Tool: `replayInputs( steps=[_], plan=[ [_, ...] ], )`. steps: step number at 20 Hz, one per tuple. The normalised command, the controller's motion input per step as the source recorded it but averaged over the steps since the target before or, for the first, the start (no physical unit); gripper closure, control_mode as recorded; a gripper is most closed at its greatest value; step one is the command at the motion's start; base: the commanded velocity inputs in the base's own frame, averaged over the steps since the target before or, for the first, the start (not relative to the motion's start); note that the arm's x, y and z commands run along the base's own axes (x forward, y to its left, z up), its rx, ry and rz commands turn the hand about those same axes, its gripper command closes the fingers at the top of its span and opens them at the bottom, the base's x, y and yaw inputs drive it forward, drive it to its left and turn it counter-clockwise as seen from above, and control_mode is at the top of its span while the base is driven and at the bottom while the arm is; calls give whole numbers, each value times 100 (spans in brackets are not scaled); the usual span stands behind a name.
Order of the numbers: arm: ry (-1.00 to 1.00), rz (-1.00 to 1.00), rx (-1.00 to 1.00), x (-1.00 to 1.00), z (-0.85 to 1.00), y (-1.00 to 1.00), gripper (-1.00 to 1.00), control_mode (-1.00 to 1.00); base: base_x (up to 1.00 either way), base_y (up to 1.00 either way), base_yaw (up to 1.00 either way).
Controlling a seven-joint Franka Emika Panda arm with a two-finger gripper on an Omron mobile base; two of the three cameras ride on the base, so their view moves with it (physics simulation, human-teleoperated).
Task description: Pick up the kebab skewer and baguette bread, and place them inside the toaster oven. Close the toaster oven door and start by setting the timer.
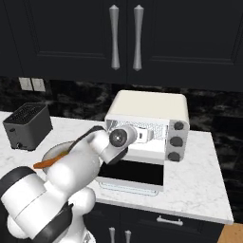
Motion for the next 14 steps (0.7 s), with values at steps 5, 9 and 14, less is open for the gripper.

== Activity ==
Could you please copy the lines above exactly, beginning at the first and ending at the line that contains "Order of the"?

== Finished exercise ==
Tool: `replayInputs( steps=[_], plan=[ [_, ...] ], )`. steps: step number at 20 Hz, one per tuple. The normalised command, the controller's motion input per step as the source recorded it but averaged over the steps since the target before or, for the first, the start (no physical unit); gripper closure, control_mode as recorded; a gripper is most closed at its greatest value; step one is the command at the motion's start; base: the commanded velocity inputs in the base's own frame, averaged over the steps since the target before or, for the first, the start (not relative to the motion's start); note that the arm's x, y and z commands run along the base's own axes (x forward, y to its left, z up), its rx, ry and rz commands turn the hand about those same axes, its gripper command closes the fingers at the top of its span and opens them at the bottom, the base's x, y and yaw inputs drive it forward, drive it to its left and turn it counter-clockwise as seen from above, and control_mode is at the top of its span while the base is driven and at the bottom while the arm is; calls give whole numbers, each value times 100 (spans in brackets are not scaled); the usual span stands behind a name.
Order of the numbers: arm: ry (-1.00 to 1.00), rz (-1.00 to 1.00), rx (-1.00 to 1.00), x (-1.00 to 1.00), z (-0.85 to 1.00), y (-1.00 to 1.00), gripper (-1.00 to 1.00), control_mode (-1.00 to 1.00); base: base_x (up to 1.00 either way), base_y (up to 1.00 either way), base_yaw (up to 1.00 either way).

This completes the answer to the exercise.